* **Instructions for the task**
For this exercise, return exactly the lines of the material below that begin at the one with "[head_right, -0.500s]" and stop after the one with "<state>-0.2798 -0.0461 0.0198".

* **Data**
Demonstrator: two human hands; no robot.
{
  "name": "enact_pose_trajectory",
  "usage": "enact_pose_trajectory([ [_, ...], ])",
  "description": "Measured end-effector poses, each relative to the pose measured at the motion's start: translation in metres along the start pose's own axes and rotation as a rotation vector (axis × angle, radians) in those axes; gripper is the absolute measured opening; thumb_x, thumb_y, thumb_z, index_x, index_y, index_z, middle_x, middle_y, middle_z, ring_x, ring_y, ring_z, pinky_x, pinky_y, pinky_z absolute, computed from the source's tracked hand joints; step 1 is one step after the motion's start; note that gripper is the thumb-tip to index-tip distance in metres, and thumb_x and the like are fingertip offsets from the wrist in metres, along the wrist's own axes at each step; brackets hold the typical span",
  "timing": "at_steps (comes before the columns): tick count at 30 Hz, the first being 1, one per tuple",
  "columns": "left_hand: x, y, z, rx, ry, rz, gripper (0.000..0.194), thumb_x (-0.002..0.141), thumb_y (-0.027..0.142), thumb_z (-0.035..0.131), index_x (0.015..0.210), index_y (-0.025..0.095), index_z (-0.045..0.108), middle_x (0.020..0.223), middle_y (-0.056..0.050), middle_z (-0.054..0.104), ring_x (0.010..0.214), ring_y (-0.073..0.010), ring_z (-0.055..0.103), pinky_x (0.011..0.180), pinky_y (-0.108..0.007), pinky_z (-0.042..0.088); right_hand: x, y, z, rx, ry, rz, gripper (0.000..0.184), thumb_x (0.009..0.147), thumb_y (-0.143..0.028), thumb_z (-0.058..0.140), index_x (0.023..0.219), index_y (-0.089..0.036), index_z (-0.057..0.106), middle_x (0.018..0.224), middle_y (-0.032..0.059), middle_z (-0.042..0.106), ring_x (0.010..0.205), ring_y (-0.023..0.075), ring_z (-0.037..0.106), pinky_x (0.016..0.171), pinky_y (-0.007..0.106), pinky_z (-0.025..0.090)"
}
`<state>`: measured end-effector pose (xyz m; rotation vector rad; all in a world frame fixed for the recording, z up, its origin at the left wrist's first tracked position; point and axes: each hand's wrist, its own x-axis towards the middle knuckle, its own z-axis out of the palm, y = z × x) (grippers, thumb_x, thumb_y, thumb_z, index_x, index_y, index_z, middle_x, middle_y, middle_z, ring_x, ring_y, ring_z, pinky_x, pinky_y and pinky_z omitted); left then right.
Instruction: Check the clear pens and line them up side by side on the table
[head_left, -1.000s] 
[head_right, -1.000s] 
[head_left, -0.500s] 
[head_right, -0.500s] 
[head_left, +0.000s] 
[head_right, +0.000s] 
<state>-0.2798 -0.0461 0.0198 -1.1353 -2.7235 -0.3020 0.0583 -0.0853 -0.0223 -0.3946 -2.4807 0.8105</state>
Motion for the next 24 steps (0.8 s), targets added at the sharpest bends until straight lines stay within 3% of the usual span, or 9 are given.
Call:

* **Response area**
[head_right, -0.500s] 
[head_left, +0.000s] 
[head_right, +0.000s] 
<state>-0.2798 -0.0461 0.0198 -1.1353 -2.7235 -0.3020 0.0583 -0.0853 -0.0223 -0.3946 -2.4807 0.8105</state>

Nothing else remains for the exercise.